• [THE TASK]: Return only the lines running from the top of the entries to the line with "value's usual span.", inclusive, exactly as written.

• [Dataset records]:

*** Block opens ***

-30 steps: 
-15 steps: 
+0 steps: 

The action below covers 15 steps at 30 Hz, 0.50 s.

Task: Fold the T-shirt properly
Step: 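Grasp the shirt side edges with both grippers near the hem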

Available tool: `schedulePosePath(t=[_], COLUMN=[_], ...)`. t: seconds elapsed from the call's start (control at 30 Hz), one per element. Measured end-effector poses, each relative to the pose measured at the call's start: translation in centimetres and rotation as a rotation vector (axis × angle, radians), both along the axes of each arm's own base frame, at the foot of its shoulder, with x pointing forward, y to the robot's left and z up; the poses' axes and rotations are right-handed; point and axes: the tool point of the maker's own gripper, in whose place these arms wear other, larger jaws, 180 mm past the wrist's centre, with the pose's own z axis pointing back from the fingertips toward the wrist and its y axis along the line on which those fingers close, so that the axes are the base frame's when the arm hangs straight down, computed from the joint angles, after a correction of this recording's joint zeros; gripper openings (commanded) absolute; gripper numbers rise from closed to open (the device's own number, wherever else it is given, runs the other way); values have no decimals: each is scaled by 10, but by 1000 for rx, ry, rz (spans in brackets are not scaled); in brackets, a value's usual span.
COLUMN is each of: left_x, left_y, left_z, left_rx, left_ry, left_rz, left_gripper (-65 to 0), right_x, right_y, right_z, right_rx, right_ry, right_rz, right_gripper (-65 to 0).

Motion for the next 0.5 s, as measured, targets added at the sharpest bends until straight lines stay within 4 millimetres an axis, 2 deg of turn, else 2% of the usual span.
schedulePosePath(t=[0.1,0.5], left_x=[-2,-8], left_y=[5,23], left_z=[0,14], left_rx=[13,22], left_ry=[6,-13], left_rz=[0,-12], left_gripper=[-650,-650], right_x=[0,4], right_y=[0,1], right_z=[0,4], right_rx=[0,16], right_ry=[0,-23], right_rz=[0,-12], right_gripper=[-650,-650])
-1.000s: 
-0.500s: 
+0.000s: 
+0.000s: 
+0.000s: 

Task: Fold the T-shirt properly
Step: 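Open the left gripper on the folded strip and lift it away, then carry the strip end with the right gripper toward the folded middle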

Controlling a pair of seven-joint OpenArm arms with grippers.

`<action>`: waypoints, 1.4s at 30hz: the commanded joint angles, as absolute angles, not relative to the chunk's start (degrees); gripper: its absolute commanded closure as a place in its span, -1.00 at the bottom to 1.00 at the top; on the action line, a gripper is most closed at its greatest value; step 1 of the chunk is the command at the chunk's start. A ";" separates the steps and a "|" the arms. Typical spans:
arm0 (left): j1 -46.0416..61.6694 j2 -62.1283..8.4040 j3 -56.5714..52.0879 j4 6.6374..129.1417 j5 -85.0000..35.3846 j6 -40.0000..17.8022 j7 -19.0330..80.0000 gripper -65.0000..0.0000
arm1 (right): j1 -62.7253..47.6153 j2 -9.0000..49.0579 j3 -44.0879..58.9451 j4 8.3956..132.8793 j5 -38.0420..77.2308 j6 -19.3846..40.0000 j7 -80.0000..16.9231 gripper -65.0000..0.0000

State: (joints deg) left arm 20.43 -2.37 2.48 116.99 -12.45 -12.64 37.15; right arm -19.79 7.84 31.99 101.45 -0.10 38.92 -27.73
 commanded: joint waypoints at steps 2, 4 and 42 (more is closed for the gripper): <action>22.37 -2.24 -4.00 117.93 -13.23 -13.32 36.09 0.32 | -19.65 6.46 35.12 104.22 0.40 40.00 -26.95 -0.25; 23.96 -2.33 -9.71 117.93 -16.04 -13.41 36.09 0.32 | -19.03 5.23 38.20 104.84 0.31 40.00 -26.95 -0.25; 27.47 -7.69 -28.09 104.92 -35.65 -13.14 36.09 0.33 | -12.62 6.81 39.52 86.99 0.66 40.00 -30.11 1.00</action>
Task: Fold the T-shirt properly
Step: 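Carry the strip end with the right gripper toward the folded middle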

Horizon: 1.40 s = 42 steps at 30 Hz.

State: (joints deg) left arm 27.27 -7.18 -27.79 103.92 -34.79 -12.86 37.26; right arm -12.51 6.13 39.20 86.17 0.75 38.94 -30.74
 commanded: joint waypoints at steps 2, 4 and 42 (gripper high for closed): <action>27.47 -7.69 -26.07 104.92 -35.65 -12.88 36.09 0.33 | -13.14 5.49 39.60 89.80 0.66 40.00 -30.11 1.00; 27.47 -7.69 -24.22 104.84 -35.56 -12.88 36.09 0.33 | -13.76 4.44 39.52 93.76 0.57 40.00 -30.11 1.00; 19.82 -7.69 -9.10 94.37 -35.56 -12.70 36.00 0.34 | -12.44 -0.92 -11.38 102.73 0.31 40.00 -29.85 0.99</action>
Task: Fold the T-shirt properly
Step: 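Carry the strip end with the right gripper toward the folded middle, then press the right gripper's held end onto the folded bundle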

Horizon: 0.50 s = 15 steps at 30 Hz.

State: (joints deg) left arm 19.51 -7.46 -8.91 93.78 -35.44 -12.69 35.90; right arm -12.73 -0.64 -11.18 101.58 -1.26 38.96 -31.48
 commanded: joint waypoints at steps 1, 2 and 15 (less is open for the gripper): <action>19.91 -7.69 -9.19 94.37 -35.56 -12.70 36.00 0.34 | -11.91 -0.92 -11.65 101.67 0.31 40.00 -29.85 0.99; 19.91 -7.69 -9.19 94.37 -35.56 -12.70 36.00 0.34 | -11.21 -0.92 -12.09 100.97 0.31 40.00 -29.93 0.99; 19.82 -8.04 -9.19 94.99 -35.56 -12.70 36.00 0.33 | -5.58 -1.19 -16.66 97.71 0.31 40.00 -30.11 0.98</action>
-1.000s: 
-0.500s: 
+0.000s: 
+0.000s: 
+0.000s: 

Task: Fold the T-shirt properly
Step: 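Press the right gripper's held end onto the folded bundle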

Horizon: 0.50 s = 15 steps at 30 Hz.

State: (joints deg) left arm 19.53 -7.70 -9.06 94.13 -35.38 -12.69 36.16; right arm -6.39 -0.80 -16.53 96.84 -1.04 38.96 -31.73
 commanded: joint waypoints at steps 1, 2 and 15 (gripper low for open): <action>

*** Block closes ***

• [REPLY TO THE EXERCISE]:
-30 steps: 
-15 steps: 
+0 steps: 

The action below covers 15 steps at 30 Hz, 0.50 s.

Task: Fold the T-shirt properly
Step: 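Grasp the shirt side edges with both grippers near the hem
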
Available tool: `schedulePosePath(t=[_], COLUMN=[_], ...)`. t: seconds elapsed from the call's start (control at 30 Hz), one per element. Measured end-effector poses, each relative to the pose measured at the call's start: translation in centimetres and rotation as a rotation vector (axis × angle, radians), both along the axes of each arm's own base frame, at the foot of its shoulder, with x pointing forward, y to the robot's left and z up; the poses' axes and rotations are right-handed; point and axes: the tool point of the maker's own gripper, in whose place these arms wear other, larger jaws, 180 mm past the wrist's centre, with the pose's own z axis pointing back from the fingertips toward the wrist and its y axis along the line on which those fingers close, so that the axes are the base frame's when the arm hangs straight down, computed from the joint angles, after a correction of this recording's joint zeros; gripper openings (commanded) absolute; gripper numbers rise from closed to open (the device's own number, wherever else it is given, runs the other way); values have no decimals: each is scaled by 10, but by 1000 for rx, ry, rz (spans in brackets are not scaled); in brackets, a value's usual span.

A complete answer has now been given.